Nikulin (2019) suggests a Macro-Chaco hypothesis linking Jê-Tupí-Cariban (including Karirian and Bororoan) with Mataco-Guaicuruan (possibly including Zamucoan):

- Macro-Chaco
  - Macro-Guaicurú
    - Matacoan
    - Guaicurú
    - (?) Zamuco
  - Jê-Tupí-Cariban
    - Macro-Tupian
      - Tupian
      - Macro-Jê + Chiquitano
    - Macro-Cariban
      - Cariban
      - Karirí
      - Boróro

In addition to likely shared morphology, there are also various possible Macro-Chaco shared basic vocabulary items, listed below.

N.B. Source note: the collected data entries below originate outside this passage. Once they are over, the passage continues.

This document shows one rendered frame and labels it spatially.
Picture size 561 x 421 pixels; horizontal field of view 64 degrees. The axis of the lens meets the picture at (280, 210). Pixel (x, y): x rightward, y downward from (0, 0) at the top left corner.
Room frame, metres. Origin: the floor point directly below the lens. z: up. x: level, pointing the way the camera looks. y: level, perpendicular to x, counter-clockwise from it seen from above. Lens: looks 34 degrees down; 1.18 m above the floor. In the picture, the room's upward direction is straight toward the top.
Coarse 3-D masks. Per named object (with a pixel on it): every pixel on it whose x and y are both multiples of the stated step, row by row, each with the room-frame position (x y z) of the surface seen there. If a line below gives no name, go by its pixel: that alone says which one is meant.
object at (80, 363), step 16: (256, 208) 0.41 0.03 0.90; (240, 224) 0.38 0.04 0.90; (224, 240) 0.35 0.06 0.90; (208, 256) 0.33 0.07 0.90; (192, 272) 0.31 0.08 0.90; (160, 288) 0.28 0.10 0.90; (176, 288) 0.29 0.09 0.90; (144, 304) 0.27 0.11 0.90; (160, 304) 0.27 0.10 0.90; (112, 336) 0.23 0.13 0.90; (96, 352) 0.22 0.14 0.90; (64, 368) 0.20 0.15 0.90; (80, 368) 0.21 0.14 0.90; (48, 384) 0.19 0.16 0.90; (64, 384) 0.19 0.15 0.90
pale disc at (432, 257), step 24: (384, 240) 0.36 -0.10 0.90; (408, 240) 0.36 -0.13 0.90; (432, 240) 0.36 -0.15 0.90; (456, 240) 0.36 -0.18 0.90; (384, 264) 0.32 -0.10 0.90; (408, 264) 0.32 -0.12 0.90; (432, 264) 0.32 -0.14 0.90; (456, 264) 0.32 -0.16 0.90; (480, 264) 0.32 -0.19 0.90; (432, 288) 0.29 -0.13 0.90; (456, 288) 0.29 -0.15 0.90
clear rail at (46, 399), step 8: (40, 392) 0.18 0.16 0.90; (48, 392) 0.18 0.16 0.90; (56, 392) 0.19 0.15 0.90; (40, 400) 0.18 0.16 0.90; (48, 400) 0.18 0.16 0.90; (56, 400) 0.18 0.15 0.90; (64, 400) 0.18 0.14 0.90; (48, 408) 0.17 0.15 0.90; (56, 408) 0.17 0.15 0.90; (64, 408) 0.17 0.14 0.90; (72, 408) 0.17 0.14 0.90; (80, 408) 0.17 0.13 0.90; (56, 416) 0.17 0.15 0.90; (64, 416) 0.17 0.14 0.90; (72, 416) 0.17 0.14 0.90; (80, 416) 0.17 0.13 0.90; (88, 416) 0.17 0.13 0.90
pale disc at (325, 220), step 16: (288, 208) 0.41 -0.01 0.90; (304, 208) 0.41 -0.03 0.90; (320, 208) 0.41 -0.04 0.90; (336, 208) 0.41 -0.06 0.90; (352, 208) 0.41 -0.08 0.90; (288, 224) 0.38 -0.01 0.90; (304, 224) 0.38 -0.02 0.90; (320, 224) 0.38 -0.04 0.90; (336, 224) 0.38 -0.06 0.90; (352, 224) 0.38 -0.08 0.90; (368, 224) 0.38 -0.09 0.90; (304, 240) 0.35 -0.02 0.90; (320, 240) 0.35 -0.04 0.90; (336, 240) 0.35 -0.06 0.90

- ‘tooth’: p-Tupian *j-ãc, p-Tupian *j-uñ, p-Bororo *o, Chiquitano oʔo-, p-Cariban *jə, p-Kariri *dza, p-Guaicurú *-owe
- ‘liquid’: p-Tupian *j-ɯ, Chiquitano uʔu- ‘honey’, p-Matacoan *-ʔi
- ‘name’: p-Tupian *j-et, p-Tupian *-jet, p-Bororo *idʒe, Kariri *dze, p-Matacoan *-ej, p-Zamocoan *i, (?) Chiquitano ɨri-
- ‘blood’: p-Tupian *əɯ, p-Tupian *j-O, p-Matacoan *’woj-, p-Guaicurú *-awot, Ayoreo ijo
- ‘seed’: pre-pMundurukú *j-a, p-Tupian *j-əm, p-Bororo *a, Chiquitano ijo-, p-Chiquitano *a, p-Matacoan *-oʔ, p-Guaicurú -a ‘fruit’

Reconstructed pronominal affixes of the protolanguages of the Macro-Chaco families are given in the following table:

| GLOSS | Macro- Tupí | Macro- Jê | Proto- Carib | Mataco- Guaicurú |
|---|---|---|---|---|
| 1st singular | wi-, o-, ɨ- *a-, *sʲe- [TG] | *ʔi-, yo- | *ɨwɨ (ind.) *ʧi- (A) | *y- |
| 2nd singular | *e- (A) *né- [TG](O) | *ʔa-, gʷa- | *m(ɨ)- (A) *a(y)- (O) | *a- |
| 3rd singular | *o- [TG](A) *i-, *ts- [TG](O) | *i-, ɛ- | *kiʧɨ- (A) *k(i)- (O) | *i- |
| 1st plural |  | *ku- |  | *qo- |
| 2nd plural | *pe(ye)- | *ka- |  | *qa- |
| 3rd plural |  |  |  |  |

In this table the forms marked with (A) refer to ergative/agentive case, and the forms marked with (O) are referred to absolutive/patient/experiencer case.